TV & Movies
Everything I Know About Love Shares Filming Locations With Iconic Rom-Coms
And Paddington, too.
Author, writer, and respected Sex and the City critic (honestly, listen to Sentimental In The City podcast – you won’t regret it) Dolly Alderton has giving her best-selling memoir Everything I Know About Love the telly treatment. And with the fictionalised version out now, there’s a good chance you might recognise a fair few of the London landmarks – and mahogany-hued lad pads – that fill the brand new show. But where is BBC’s Everything I Know About Love filmed?
Starring Pistol’s Emma Appleton as Maggie – a role partly based on Alderton herself – the show follows a group of fresh-faced graduates as they move to London, and navigate the highs and lows of their twenties. Their chaotic but brilliant flat-share is set in Camden, and eagle-eyed viewers will recognise a number of London landmarks. There’s Inverness Street and sections of Regents Canal, and the now-renamed music venue Dingwalls, which previously hosted Amy Winehouse gigs back in the day. (The Office’s David Brent also plays here in mockumentary Life On The Road.)
Panoramic views of Primrose Hill also feature, which many will recognise from Bridget Jones: The Edge of Reason as the London park where Mark Darcy and Bridget Jones romantically embrace. Both of the Paddington films were also shot in and around the area. And that’s not the only location Everything I Know About Love shares with the marmalade-scoffing bear. His namesake, Paddington Station, is also the setting for Maggie’s first encounters with her softboi love-interest, Street.
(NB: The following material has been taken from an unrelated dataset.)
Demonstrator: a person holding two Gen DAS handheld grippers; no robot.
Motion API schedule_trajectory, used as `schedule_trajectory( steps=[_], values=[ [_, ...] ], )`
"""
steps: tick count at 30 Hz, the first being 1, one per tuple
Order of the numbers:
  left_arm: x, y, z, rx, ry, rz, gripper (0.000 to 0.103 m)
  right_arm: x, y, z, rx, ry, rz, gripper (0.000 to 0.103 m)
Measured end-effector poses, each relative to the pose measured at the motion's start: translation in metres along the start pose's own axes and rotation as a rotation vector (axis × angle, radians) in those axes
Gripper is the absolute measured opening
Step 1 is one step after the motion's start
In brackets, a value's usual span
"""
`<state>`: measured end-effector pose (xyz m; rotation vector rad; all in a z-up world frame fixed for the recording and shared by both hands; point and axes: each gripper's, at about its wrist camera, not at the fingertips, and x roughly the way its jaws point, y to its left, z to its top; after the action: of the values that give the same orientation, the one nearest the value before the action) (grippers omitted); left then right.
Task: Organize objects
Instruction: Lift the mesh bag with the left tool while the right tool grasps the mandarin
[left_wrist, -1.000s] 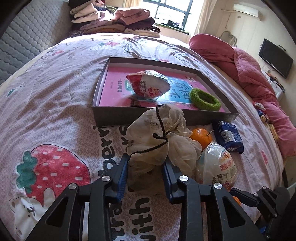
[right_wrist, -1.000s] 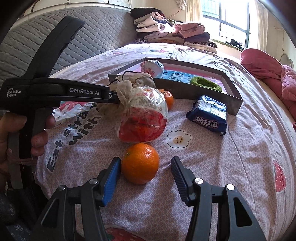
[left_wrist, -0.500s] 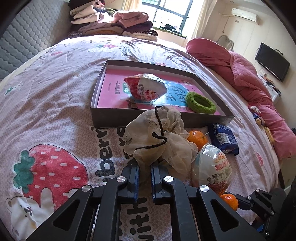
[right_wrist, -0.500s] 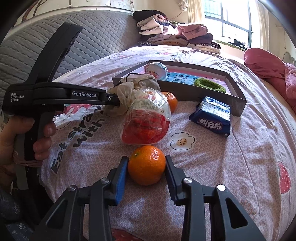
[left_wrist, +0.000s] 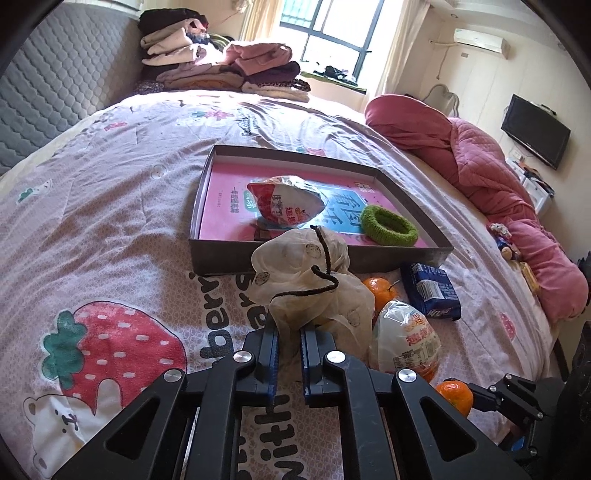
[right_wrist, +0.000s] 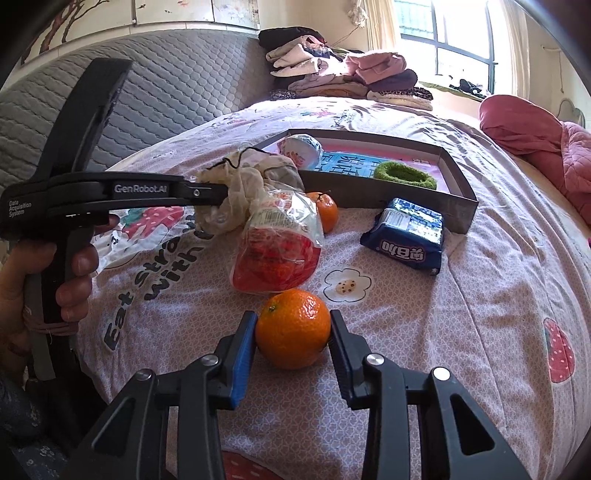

The opening disclaimer at the beginning of each episode of Everything I Know About Love states that “this work is inspired by real life events and real people. But fictionalised when life didn’t offer a good enough story.” Accordingly, there’s a great deal of creative licence in the filming locations too. London landmarks aside, much of the show was actually filmed in Manchester. A number of fictional venues have been created especially for the show, including the kebab shop disco from episode one. Which is a crying shame, if you ask me.